**Exercise**
Transcribe every line of the entries exactly.
[Opening Information section]
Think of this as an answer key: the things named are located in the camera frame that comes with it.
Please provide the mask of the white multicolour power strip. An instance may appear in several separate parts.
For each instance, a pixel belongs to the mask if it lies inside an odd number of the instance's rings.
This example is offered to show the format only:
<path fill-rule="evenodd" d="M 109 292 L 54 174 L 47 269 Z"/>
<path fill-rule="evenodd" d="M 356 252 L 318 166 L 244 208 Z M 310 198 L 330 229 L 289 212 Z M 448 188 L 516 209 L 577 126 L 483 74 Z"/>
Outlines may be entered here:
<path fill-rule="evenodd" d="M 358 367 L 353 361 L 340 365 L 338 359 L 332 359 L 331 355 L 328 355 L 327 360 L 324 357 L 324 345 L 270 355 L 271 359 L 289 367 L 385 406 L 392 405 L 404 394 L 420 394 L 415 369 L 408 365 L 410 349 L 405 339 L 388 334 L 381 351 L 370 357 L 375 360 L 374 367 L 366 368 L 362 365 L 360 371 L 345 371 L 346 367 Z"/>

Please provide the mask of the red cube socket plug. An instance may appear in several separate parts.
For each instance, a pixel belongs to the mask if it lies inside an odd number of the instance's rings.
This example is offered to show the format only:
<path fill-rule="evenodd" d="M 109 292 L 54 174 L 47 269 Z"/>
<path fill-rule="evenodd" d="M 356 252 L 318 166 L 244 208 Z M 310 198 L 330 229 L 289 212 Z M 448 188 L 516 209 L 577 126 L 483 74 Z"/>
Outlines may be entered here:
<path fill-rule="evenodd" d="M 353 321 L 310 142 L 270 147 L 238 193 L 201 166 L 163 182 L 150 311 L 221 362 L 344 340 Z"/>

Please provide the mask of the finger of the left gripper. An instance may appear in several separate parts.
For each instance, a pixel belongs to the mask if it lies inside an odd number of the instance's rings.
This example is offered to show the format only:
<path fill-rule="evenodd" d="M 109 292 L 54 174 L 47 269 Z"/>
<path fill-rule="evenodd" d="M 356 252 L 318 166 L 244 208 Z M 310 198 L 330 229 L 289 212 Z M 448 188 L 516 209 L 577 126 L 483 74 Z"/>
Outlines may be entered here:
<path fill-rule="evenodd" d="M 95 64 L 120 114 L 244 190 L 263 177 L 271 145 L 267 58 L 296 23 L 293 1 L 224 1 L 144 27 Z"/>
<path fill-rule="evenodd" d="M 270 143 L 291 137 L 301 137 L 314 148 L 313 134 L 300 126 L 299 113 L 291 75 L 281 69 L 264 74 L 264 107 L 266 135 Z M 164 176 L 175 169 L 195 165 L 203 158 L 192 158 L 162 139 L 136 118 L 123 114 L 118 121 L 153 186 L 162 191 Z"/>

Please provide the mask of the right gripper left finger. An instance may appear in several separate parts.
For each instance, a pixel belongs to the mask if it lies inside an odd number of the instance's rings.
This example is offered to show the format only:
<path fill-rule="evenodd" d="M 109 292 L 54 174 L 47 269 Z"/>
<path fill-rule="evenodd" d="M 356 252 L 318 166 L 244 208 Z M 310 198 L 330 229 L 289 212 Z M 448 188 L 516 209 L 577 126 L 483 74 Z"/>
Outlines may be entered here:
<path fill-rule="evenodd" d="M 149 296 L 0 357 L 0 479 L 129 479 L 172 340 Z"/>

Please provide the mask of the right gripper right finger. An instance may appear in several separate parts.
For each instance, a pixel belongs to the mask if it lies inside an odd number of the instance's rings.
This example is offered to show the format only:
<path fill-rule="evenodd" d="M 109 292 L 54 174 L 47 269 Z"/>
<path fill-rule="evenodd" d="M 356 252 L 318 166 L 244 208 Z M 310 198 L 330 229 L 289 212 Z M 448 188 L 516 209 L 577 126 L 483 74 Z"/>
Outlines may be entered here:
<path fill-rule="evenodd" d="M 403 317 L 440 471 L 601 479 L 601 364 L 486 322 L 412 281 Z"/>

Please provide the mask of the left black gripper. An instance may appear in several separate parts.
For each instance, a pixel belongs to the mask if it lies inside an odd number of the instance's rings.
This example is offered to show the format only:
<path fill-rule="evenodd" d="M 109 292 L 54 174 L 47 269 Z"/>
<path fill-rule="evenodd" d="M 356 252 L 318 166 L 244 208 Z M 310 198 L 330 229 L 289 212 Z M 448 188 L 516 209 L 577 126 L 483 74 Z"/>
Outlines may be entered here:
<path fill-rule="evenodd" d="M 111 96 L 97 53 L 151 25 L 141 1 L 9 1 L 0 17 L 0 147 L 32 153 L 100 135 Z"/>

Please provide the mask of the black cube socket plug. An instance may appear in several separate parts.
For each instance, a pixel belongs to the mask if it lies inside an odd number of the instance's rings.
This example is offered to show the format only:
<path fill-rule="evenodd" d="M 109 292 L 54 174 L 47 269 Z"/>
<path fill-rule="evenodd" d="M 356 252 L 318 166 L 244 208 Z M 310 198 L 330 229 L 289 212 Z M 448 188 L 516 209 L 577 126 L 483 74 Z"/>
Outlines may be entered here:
[Closing Information section]
**Expected output**
Think of this as an answer key: the things named are located in the camera frame that comes with it.
Please provide the mask of the white multicolour power strip. An instance may appear in several separate parts.
For each instance, a pixel belongs to the mask if it lies inside an odd number of the instance's rings.
This example is offered to show the format only:
<path fill-rule="evenodd" d="M 109 292 L 54 174 L 47 269 Z"/>
<path fill-rule="evenodd" d="M 356 252 L 318 166 L 244 208 Z M 310 198 L 330 229 L 289 212 Z M 448 188 L 516 209 L 577 126 L 483 74 Z"/>
Outlines may be entered here:
<path fill-rule="evenodd" d="M 358 367 L 353 361 L 340 365 L 338 359 L 332 359 L 331 355 L 328 355 L 327 360 L 324 357 L 324 345 L 270 355 L 271 359 L 289 367 L 385 406 L 392 405 L 404 394 L 420 394 L 415 369 L 408 365 L 410 349 L 405 339 L 388 334 L 381 351 L 370 357 L 375 360 L 374 367 L 366 368 L 362 365 L 360 371 L 345 371 L 346 367 Z"/>

Please provide the mask of the red cube socket plug. An instance may appear in several separate parts.
For each instance, a pixel belongs to the mask if it lies inside an odd number of the instance's rings.
This example is offered to show the format only:
<path fill-rule="evenodd" d="M 109 292 L 54 174 L 47 269 Z"/>
<path fill-rule="evenodd" d="M 356 252 L 318 166 L 244 208 Z M 310 198 L 330 229 L 289 212 Z M 448 188 L 516 209 L 577 126 L 483 74 Z"/>
Outlines may be entered here:
<path fill-rule="evenodd" d="M 353 321 L 310 142 L 270 147 L 238 193 L 201 166 L 163 182 L 150 311 L 221 362 L 344 340 Z"/>

Please provide the mask of the finger of the left gripper. An instance may appear in several separate parts.
For each instance, a pixel belongs to the mask if it lies inside an odd number of the instance's rings.
This example is offered to show the format only:
<path fill-rule="evenodd" d="M 109 292 L 54 174 L 47 269 Z"/>
<path fill-rule="evenodd" d="M 356 252 L 318 166 L 244 208 Z M 310 198 L 330 229 L 289 212 Z M 448 188 L 516 209 L 577 126 L 483 74 Z"/>
Outlines may be entered here:
<path fill-rule="evenodd" d="M 95 64 L 120 114 L 244 190 L 263 177 L 271 145 L 267 58 L 296 23 L 293 1 L 224 1 L 144 27 Z"/>
<path fill-rule="evenodd" d="M 270 143 L 291 137 L 301 137 L 314 148 L 313 134 L 300 126 L 299 113 L 291 75 L 281 69 L 264 74 L 264 107 L 266 135 Z M 164 176 L 175 169 L 195 165 L 203 158 L 192 158 L 162 139 L 136 118 L 123 114 L 118 121 L 153 186 L 162 191 Z"/>

Please provide the mask of the right gripper left finger. An instance may appear in several separate parts.
For each instance, a pixel belongs to the mask if it lies inside an odd number of the instance's rings.
This example is offered to show the format only:
<path fill-rule="evenodd" d="M 109 292 L 54 174 L 47 269 Z"/>
<path fill-rule="evenodd" d="M 356 252 L 318 166 L 244 208 Z M 310 198 L 330 229 L 289 212 Z M 448 188 L 516 209 L 577 126 L 483 74 Z"/>
Outlines may be entered here:
<path fill-rule="evenodd" d="M 149 296 L 0 357 L 0 479 L 129 479 L 172 340 Z"/>

Please provide the mask of the right gripper right finger. An instance may appear in several separate parts.
For each instance, a pixel belongs to the mask if it lies inside an odd number of the instance's rings.
This example is offered to show the format only:
<path fill-rule="evenodd" d="M 109 292 L 54 174 L 47 269 Z"/>
<path fill-rule="evenodd" d="M 356 252 L 318 166 L 244 208 Z M 310 198 L 330 229 L 289 212 Z M 448 188 L 516 209 L 577 126 L 483 74 Z"/>
Outlines may be entered here:
<path fill-rule="evenodd" d="M 403 317 L 440 471 L 601 479 L 601 364 L 486 322 L 412 281 Z"/>

Please provide the mask of the left black gripper. An instance may appear in several separate parts.
For each instance, a pixel belongs to the mask if it lies inside an odd number of the instance's rings.
This example is offered to show the format only:
<path fill-rule="evenodd" d="M 109 292 L 54 174 L 47 269 Z"/>
<path fill-rule="evenodd" d="M 356 252 L 318 166 L 244 208 Z M 310 198 L 330 229 L 289 212 Z M 448 188 L 516 209 L 577 126 L 483 74 Z"/>
Outlines may be entered here:
<path fill-rule="evenodd" d="M 111 96 L 97 53 L 151 25 L 141 1 L 9 1 L 0 17 L 0 147 L 32 153 L 100 135 Z"/>

Please provide the mask of the black cube socket plug. An instance may appear in several separate parts.
For each instance, a pixel belongs to the mask if it lies inside an odd number of the instance's rings.
This example is offered to show the format only:
<path fill-rule="evenodd" d="M 109 292 L 54 174 L 47 269 Z"/>
<path fill-rule="evenodd" d="M 356 252 L 318 166 L 244 208 Z M 310 198 L 330 229 L 289 212 Z M 448 188 L 516 209 L 577 126 L 483 74 Z"/>
Outlines may be entered here:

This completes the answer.